> [WHAT TO DO] Among the lines below, the one containing "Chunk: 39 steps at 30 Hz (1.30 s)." opens the range and the one containing "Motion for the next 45" closes it. Print that range exactly, without the pictures.

Stored entries:
....................

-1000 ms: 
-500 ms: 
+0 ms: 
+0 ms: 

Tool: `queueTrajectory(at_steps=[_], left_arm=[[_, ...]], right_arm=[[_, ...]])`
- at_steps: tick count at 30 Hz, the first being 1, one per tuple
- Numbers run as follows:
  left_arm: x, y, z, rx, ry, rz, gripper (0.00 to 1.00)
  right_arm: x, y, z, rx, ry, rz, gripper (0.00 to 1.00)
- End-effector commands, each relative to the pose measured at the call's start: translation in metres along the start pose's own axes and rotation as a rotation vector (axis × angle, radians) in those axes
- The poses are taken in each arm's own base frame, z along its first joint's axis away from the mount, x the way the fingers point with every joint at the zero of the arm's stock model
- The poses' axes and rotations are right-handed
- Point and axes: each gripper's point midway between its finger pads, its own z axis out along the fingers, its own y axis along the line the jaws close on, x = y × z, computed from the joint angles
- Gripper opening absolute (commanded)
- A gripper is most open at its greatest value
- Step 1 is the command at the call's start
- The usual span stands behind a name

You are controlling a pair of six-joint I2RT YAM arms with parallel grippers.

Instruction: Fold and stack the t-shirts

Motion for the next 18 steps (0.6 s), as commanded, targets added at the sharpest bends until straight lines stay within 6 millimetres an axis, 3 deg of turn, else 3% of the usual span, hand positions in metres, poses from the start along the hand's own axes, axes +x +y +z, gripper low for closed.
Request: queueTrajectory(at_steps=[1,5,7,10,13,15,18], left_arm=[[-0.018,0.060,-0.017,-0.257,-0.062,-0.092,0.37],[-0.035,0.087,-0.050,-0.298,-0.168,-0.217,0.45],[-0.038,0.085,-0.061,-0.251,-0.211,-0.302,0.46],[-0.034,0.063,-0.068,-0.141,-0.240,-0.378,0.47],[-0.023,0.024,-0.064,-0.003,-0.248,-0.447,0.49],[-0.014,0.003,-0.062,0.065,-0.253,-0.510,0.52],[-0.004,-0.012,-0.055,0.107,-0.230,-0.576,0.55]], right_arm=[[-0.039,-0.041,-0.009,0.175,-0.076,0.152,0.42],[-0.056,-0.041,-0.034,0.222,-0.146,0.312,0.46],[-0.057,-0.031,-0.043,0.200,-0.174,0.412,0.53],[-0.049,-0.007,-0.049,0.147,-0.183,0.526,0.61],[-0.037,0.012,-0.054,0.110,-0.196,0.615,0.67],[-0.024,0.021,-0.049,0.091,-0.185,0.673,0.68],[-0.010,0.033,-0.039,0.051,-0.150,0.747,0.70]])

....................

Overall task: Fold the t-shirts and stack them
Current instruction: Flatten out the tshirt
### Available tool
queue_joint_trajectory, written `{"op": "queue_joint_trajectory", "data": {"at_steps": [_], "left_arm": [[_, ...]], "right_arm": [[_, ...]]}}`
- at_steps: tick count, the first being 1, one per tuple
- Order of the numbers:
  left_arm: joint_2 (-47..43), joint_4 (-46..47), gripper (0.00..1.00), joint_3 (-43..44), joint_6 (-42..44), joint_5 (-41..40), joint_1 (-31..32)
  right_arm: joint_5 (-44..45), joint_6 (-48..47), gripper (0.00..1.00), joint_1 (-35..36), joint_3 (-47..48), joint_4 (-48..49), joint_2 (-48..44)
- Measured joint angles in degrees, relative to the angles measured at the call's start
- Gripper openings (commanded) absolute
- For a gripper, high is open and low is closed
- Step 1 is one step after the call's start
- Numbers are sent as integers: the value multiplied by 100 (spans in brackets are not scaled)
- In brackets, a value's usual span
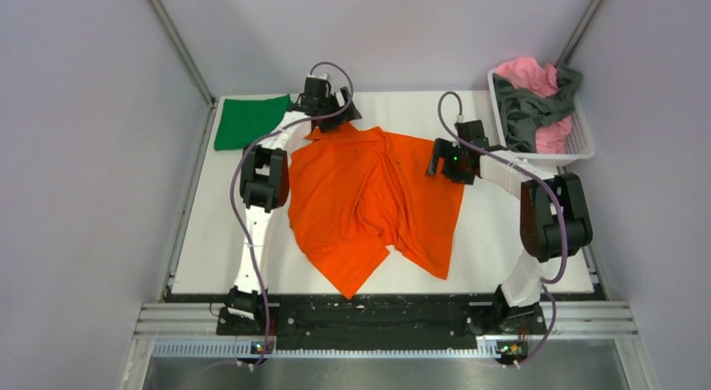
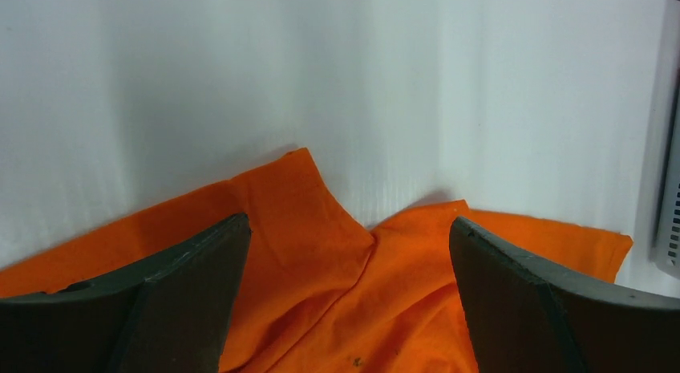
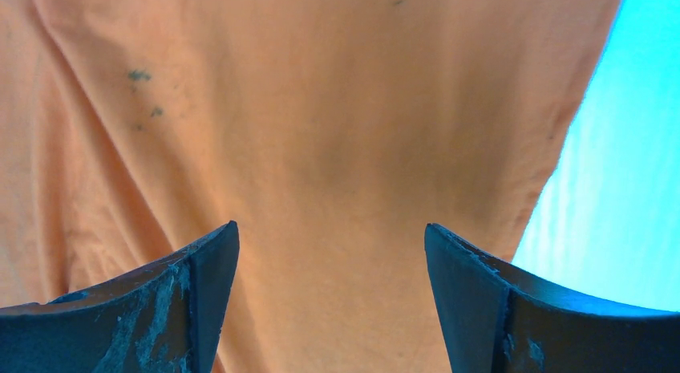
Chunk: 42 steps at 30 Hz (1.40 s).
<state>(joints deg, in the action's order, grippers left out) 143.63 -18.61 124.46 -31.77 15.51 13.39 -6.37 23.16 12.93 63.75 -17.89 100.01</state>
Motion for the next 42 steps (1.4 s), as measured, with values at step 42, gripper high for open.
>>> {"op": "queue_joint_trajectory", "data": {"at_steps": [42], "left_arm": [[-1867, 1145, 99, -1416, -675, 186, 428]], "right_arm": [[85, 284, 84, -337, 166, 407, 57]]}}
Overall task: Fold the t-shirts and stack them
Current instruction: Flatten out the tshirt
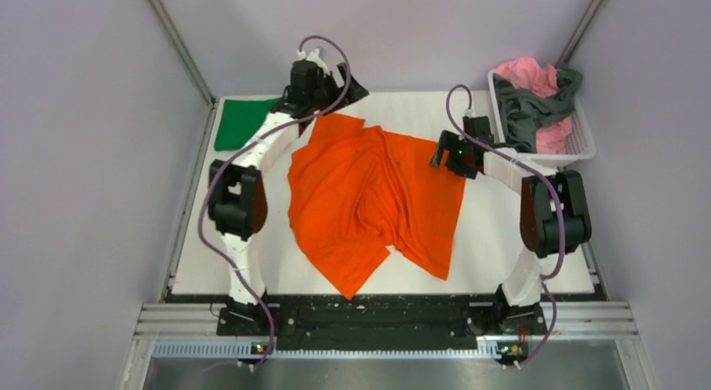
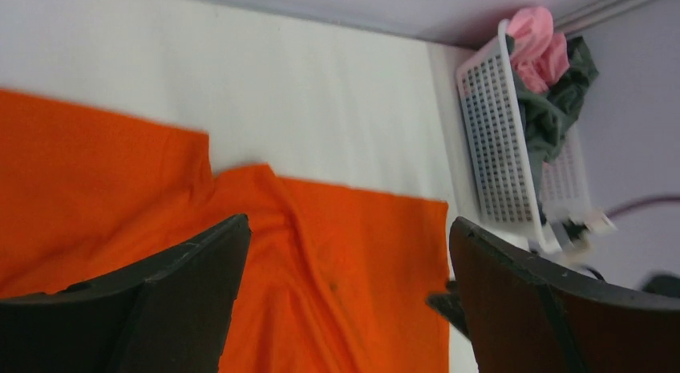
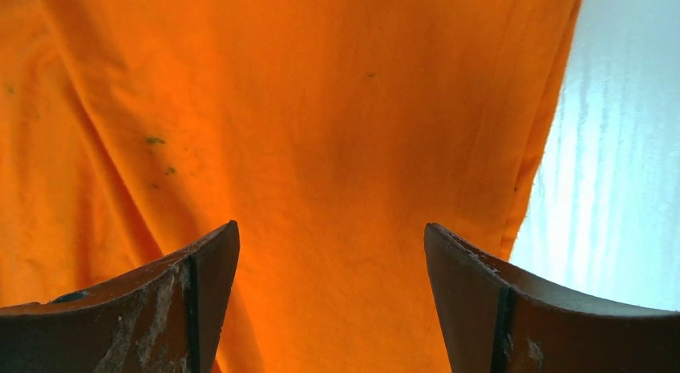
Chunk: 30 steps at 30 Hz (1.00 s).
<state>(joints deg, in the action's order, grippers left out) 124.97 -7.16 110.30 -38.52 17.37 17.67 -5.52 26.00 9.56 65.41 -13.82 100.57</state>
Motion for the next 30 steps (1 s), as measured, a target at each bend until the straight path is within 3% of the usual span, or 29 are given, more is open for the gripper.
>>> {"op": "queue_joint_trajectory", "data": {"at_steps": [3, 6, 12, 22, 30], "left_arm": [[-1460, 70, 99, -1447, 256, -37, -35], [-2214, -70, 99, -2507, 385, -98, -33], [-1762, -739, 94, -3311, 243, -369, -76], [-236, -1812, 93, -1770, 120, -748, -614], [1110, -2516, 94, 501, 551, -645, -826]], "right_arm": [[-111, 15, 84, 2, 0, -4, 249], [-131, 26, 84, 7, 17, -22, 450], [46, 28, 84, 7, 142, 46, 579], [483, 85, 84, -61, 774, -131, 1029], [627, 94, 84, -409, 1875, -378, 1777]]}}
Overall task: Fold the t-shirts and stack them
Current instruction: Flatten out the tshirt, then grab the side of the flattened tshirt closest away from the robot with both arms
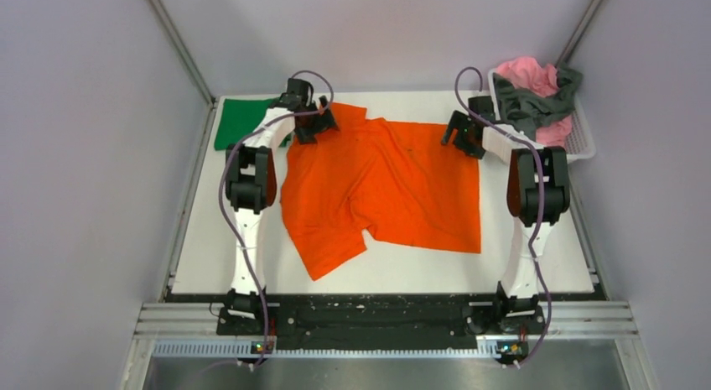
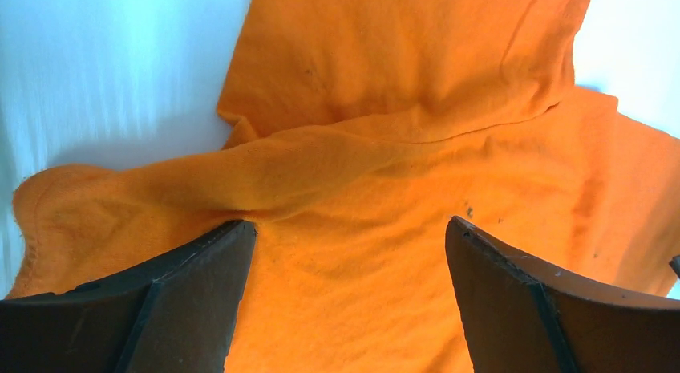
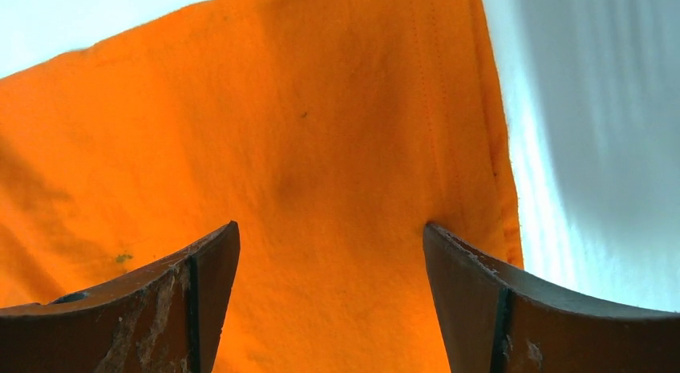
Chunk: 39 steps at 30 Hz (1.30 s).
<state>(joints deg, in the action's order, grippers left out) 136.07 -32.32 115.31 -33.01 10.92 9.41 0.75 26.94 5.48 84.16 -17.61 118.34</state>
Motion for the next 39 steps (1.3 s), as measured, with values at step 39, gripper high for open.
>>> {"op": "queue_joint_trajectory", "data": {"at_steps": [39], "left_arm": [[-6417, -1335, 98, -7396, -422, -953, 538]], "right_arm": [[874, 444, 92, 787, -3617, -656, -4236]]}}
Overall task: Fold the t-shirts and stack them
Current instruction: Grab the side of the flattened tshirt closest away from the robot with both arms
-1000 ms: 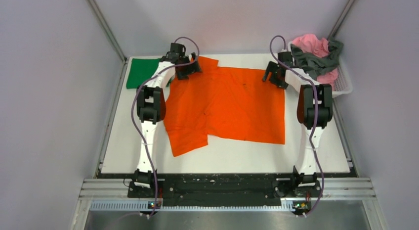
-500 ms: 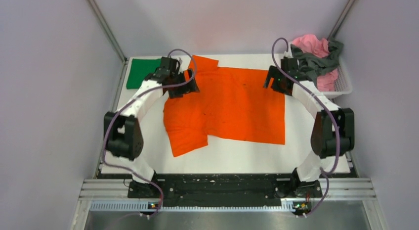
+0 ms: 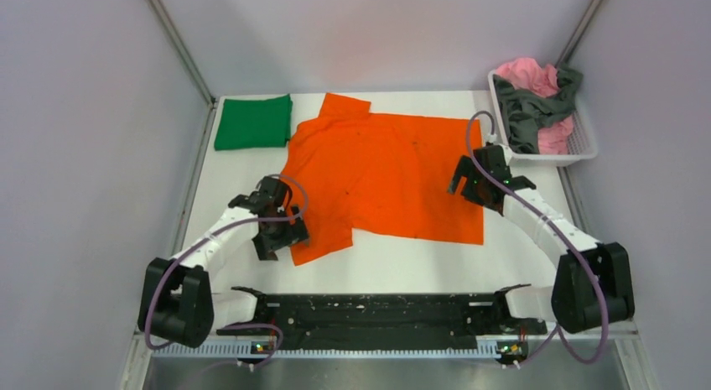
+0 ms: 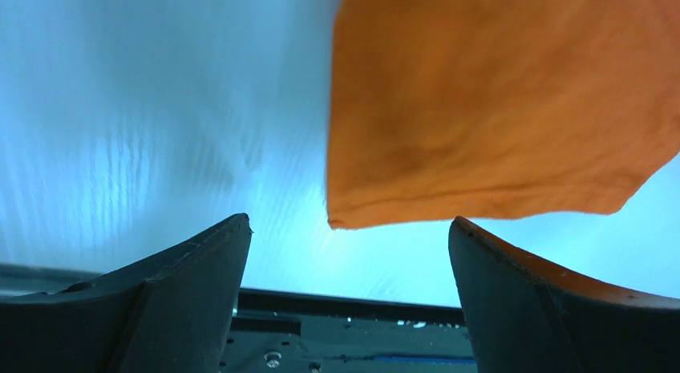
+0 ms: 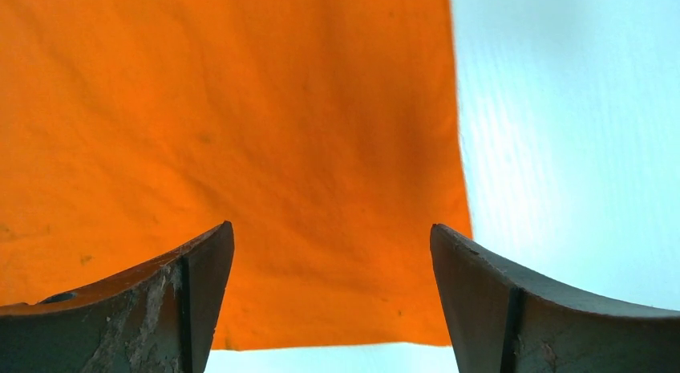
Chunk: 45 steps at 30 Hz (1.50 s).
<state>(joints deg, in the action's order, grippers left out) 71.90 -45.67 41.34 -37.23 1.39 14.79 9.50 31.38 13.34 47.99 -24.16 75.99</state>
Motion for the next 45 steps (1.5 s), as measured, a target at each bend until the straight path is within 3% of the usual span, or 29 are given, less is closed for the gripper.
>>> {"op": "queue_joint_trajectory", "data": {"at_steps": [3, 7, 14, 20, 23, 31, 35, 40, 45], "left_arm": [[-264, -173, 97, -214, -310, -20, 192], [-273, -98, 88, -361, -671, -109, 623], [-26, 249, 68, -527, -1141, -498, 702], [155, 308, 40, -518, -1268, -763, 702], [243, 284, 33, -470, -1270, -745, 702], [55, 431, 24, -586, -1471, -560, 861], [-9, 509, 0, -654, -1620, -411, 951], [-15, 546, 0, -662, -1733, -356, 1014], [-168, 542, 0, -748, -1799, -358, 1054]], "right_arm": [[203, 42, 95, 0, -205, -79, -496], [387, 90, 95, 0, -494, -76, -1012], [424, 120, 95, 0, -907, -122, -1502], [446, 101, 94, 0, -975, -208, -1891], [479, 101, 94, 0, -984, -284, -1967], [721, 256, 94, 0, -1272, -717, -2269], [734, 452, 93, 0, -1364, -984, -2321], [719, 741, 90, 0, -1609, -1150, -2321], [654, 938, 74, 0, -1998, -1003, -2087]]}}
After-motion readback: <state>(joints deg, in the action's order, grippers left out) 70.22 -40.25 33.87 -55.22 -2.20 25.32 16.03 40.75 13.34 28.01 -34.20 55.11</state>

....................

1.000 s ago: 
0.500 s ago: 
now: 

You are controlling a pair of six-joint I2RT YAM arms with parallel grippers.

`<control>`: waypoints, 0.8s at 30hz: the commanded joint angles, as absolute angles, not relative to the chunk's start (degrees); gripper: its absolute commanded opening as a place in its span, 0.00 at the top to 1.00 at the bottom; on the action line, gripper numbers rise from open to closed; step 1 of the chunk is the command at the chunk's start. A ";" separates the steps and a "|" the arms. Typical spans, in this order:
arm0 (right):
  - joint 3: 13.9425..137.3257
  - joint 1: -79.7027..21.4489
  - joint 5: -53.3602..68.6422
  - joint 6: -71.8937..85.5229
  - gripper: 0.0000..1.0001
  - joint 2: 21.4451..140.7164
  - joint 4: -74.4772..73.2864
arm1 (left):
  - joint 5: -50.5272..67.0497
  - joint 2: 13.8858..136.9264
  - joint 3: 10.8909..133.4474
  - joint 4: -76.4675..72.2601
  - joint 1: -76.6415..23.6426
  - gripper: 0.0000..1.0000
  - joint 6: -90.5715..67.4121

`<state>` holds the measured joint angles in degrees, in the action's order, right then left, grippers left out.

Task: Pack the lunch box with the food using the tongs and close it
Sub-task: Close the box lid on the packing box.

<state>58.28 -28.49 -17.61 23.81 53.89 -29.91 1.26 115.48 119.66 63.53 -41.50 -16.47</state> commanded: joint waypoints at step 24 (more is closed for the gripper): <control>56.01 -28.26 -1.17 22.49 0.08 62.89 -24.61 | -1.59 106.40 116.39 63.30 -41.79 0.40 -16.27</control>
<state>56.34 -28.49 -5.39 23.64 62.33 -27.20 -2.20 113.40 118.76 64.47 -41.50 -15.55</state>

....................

> [RESPONSE FOR THIS EXERCISE]
Chunk: 39 steps at 30 Hz (1.30 s).
<state>(joints deg, in the action's order, grippers left out) 136.07 -32.32 115.31 -33.01 10.92 9.41 0.75 26.94 5.48 84.16 -17.61 118.34</state>
Motion for the next 39 steps (1.3 s), as measured, with values at step 39, gripper high for open.
>>> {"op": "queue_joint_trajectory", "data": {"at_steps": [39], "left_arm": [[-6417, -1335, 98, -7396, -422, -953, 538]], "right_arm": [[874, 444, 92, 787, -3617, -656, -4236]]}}
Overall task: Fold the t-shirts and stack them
Current instruction: Grab the side of the flattened tshirt closest away from the robot with both arms
-1000 ms: 
-500 ms: 
+0 ms: 
+0 ms: 
+0 ms: 
Chunk: 45 steps at 30 Hz (1.50 s).
<state>(joints deg, in the action's order, grippers left out) 71.90 -45.67 41.34 -37.23 1.39 14.79 9.50 31.38 13.34 47.99 -24.16 75.99</state>
Motion for the next 45 steps (1.5 s), as measured, a target at each bend until the straight path is within 3% of the usual span, or 29 are given, less is closed for the gripper.

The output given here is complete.